**What needs to be done:** Please transcribe the listing that follows exactly; images are to be excluded.

**Material for this task:**
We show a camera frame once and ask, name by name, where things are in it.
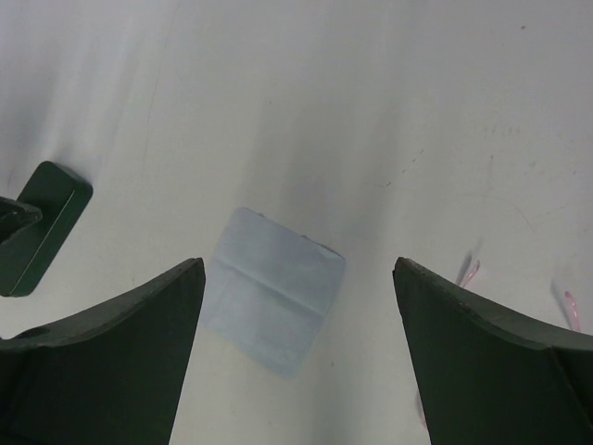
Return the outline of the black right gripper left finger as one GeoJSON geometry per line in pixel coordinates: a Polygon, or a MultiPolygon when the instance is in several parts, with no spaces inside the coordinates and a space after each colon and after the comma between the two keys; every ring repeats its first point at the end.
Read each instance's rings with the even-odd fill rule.
{"type": "Polygon", "coordinates": [[[206,283],[200,259],[1,343],[5,444],[170,441],[206,283]]]}

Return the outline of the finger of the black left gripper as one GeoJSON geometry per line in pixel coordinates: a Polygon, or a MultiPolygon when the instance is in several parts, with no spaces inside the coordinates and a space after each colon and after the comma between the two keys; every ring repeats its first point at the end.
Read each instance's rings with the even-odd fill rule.
{"type": "Polygon", "coordinates": [[[6,197],[0,198],[0,208],[0,239],[2,244],[42,219],[42,212],[37,207],[6,197]]]}

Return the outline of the dark green glasses case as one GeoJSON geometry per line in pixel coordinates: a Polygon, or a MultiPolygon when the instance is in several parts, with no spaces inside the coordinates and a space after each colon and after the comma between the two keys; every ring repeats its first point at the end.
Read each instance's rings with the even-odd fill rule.
{"type": "Polygon", "coordinates": [[[18,198],[42,219],[1,243],[1,295],[25,297],[37,287],[93,195],[89,182],[71,169],[42,162],[18,198]]]}

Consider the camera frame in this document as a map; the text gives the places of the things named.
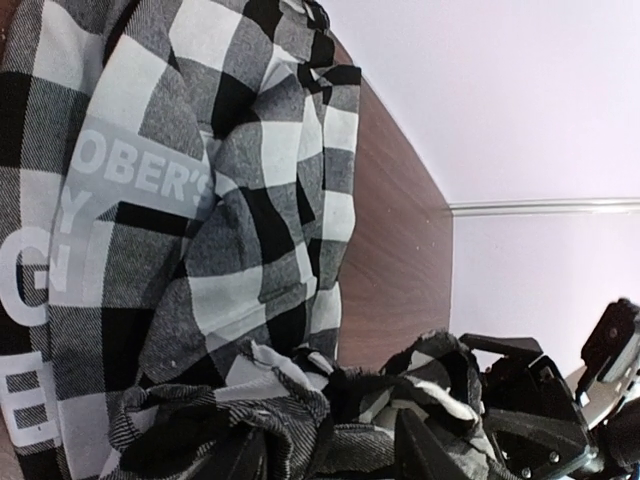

**Answer space:**
We show a camera frame once and ask, name by name, where things are in it.
Return the outline of the black right gripper left finger as one GeoJSON geometry per line in pixel coordinates: a Polygon, or a MultiPolygon when the instance is in several parts, with no spaces inside the coordinates and a space after each colon and after the comma between the two keys; every ring repeats its first point at the end.
Read each instance's rings with the even-odd fill rule.
{"type": "Polygon", "coordinates": [[[206,283],[200,259],[1,343],[5,444],[170,441],[206,283]]]}

Return the outline of the finger of the black left gripper as one GeoJSON geometry per line in pixel coordinates: a Polygon, or a MultiPolygon when the instance is in several parts, with no spaces inside the coordinates and a space after each colon and after the comma between the two keys; every ring repeats its first point at the end.
Read each instance's rings with the even-odd fill rule.
{"type": "Polygon", "coordinates": [[[6,197],[0,198],[0,208],[0,239],[2,244],[42,219],[42,212],[37,207],[6,197]]]}

Return the outline of the dark green glasses case as one GeoJSON geometry per line in pixel coordinates: a Polygon, or a MultiPolygon when the instance is in several parts, with no spaces inside the coordinates and a space after each colon and after the comma between the two keys; every ring repeats its first point at the end.
Read each instance's rings with the even-odd fill rule.
{"type": "Polygon", "coordinates": [[[18,198],[42,219],[1,243],[1,295],[25,297],[37,287],[93,195],[89,182],[71,169],[42,162],[18,198]]]}

Consider the camera frame in this document as a map; the text gives the places of the things named.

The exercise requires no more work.